Просто, по-домашнему одетая женщина, чьи портреты неизменно изображают её в королевских шелках и тяжёлой короне, розовеет от смущения.
— Да, конечно. А почему ты спрашиваешь?
— Я видела, как вы целовались за портьерой на втором этаже!
— Тише, дочка, тише! Это не нужно никому знать!
— А почему тише? Ты же — императрица!
Лицо матери становится грустным.
— Императрица, увы, не всесильна. Когда-нибудь ты сама это поймёшь. Когда сама станешь императрицей.
— Тогда я издам закон, чтоб императрице было можно всё! И буду целоваться с Корво где хочу!
С губ Джессамины срывается короткий смешок.
— Нет, вот этого ты делать не будешь. Дочери нельзя целоваться со своим отцом.
— Ну вот, — Эмили надувается и становится похожа на обиженного котёнка. — Целоваться с папой нельзя и папой называть тоже…
— Императрица не всесильна, — со вздохом повторяет Джессамина глядя сквозь дочь в ведомые ей одной дали. — Принцесса — тем более. Может, потом… А теперь, моя дорогая, иди и поиграй.

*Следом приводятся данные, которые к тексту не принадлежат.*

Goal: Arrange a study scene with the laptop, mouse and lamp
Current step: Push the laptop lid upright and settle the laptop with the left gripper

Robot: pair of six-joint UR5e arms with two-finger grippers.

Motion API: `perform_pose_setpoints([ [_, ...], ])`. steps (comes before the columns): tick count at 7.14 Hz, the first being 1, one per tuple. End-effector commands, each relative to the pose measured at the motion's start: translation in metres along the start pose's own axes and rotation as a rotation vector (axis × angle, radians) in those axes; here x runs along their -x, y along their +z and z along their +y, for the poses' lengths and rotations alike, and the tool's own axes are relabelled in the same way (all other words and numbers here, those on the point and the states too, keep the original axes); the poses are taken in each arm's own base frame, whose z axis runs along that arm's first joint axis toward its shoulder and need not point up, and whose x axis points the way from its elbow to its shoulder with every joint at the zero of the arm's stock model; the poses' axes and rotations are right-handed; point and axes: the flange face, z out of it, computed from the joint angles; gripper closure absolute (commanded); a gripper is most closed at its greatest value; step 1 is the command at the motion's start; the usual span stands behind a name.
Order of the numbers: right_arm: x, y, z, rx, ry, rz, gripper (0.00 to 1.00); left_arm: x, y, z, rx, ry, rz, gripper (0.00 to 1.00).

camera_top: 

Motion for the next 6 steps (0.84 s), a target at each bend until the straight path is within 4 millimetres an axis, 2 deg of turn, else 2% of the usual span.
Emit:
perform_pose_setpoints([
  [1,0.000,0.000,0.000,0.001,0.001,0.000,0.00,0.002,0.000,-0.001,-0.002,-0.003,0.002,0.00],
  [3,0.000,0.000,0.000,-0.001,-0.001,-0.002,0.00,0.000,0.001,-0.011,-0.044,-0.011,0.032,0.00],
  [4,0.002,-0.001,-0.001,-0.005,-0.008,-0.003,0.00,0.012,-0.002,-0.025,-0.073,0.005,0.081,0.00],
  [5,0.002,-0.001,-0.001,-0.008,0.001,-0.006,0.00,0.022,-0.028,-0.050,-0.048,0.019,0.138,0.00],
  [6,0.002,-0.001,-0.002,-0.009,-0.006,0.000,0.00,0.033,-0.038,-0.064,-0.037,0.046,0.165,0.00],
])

Мне нужно всё-таки сегодня прочесть эти документы.
— Тогда я поиграю с Корво? — веселеет дочь. — В кровожадных пиратов и похищенную принцессу! Гвардейцы будут пиратами, а я — похищенной принцессой, и он меня спасёт. Ведь спасёт, правда же?
Джессамина явно хочет сказать, чтоб Её Шаловливое Высочество не отвлекала людей от несения службы, но голос совести напоминает, что раз ей некогда самой развлекать ребёнка, то… И она со вздохом смиряется.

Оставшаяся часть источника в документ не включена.